> _Problem description_: In the data below, begin at the line with "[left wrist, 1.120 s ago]" and stop after the line with "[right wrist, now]"; output those lines exactly and no pictures.
•••••
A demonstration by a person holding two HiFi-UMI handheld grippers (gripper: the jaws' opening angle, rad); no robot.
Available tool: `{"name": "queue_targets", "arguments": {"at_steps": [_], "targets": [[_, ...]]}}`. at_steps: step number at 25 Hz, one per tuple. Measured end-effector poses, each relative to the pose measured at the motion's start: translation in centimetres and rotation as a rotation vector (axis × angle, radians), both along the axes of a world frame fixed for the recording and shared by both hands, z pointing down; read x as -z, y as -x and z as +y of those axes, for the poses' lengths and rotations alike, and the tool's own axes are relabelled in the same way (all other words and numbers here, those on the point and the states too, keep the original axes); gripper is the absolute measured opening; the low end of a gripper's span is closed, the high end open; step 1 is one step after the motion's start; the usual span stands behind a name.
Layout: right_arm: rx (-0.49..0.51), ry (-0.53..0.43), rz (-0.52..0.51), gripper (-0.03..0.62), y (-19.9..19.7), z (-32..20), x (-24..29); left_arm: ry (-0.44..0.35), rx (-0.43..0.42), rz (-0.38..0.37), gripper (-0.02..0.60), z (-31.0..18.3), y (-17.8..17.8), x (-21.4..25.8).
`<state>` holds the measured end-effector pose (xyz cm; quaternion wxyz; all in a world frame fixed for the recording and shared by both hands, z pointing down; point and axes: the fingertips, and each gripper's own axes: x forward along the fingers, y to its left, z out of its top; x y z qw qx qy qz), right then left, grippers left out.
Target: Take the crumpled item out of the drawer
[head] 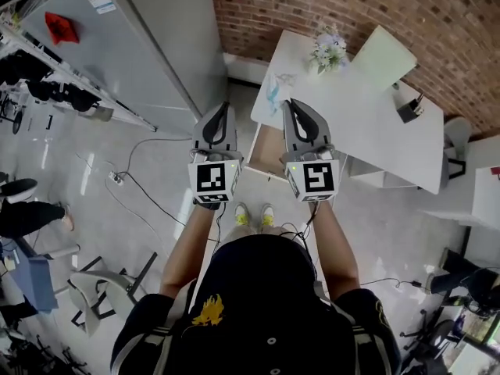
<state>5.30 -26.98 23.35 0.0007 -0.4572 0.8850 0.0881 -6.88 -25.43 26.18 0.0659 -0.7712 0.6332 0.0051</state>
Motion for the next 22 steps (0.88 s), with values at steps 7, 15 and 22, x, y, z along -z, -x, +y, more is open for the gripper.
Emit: {"name": "queue_targets", "arguments": {"at_steps": [7,15,22], "targets": [[-0.015,-0.003,-0.023,0.029,0.1,0.7,0.8,-0.008,-0.016,-0.008,0.018,-0.1,0.0,0.8],[-0.031,-0.008,-0.019,0.028,0.0,0.5,1.2,-0.013,-0.02,-0.002,0.018,-0.3,0.0,1.0],[-0.03,-0.025,-0.005,0.029,-0.3,0.4,1.4,-0.009,-0.016,-0.002,0.018,-0.5,-0.2,0.7]]}}
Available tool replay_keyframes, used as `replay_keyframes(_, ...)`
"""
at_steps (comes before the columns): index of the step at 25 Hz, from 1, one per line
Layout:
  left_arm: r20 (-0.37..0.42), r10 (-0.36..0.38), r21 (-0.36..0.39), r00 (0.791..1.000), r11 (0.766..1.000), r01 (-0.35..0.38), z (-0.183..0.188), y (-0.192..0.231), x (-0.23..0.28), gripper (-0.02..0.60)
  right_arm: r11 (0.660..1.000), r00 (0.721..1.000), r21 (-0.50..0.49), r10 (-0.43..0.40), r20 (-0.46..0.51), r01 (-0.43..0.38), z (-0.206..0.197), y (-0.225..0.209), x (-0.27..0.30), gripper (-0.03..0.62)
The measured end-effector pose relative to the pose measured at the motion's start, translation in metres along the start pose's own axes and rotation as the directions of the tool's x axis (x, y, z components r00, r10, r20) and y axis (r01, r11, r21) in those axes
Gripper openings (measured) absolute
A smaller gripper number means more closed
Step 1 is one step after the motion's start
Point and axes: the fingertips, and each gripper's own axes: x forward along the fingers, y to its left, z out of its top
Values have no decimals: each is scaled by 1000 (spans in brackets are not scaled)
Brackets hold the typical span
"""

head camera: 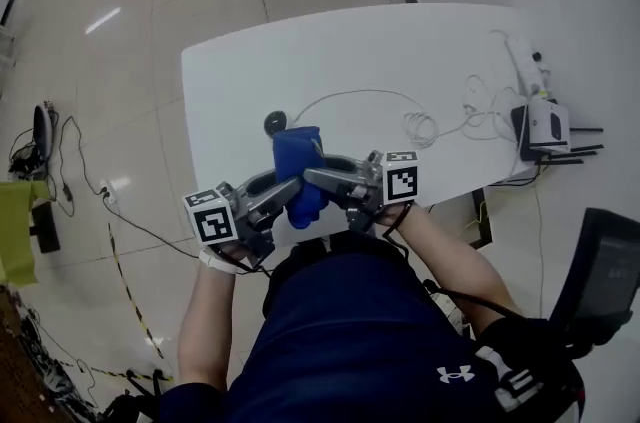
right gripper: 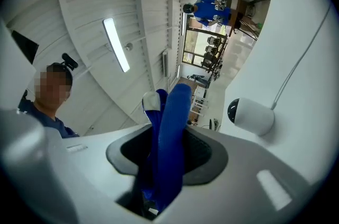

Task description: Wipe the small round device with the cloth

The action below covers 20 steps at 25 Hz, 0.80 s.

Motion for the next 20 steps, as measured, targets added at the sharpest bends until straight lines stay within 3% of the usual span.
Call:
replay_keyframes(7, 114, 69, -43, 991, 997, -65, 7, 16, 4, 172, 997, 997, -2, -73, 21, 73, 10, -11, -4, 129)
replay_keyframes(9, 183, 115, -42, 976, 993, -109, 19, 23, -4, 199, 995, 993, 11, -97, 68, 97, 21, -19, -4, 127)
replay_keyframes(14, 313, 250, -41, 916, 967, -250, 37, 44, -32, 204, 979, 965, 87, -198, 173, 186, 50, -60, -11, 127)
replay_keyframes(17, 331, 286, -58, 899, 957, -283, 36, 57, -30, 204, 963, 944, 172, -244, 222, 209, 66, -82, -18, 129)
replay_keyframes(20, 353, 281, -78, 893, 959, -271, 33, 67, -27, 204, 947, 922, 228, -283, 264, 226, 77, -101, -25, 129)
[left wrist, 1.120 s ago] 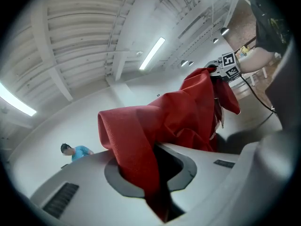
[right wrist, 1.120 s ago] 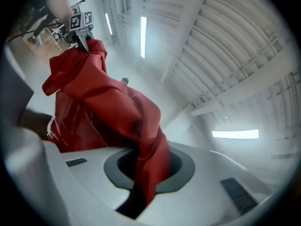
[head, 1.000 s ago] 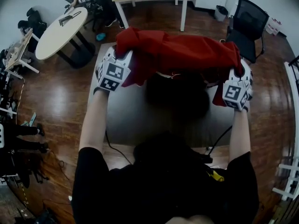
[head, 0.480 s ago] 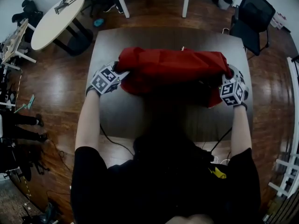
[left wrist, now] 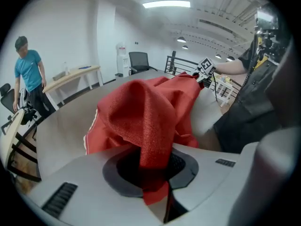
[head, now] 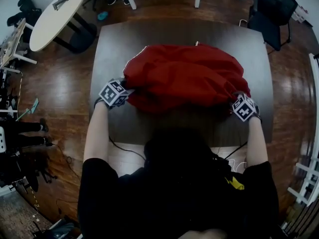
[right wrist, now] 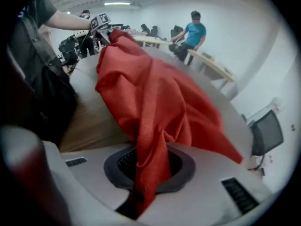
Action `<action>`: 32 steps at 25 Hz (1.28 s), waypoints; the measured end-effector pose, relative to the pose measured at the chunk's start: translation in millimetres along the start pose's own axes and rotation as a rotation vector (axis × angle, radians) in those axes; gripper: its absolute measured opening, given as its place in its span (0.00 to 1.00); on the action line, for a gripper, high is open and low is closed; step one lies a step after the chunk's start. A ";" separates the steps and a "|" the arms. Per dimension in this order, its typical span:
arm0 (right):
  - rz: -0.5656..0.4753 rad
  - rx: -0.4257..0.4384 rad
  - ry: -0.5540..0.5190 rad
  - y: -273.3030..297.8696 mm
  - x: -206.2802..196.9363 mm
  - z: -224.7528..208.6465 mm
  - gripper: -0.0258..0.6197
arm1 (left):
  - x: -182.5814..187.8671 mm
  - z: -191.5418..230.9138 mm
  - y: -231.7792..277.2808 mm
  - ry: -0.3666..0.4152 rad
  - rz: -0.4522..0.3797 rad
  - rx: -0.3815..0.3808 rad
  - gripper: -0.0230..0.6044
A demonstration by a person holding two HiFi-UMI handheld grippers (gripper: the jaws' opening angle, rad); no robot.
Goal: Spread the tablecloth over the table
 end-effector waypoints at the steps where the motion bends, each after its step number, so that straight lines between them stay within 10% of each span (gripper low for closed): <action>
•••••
> _Your solution_:
[left wrist, 1.120 s ago] 
[right wrist, 1.120 s ago] 
[head, 1.000 s ago] 
[head, 0.480 s ago] 
[left wrist, now] 
[head, now] 
[right wrist, now] 

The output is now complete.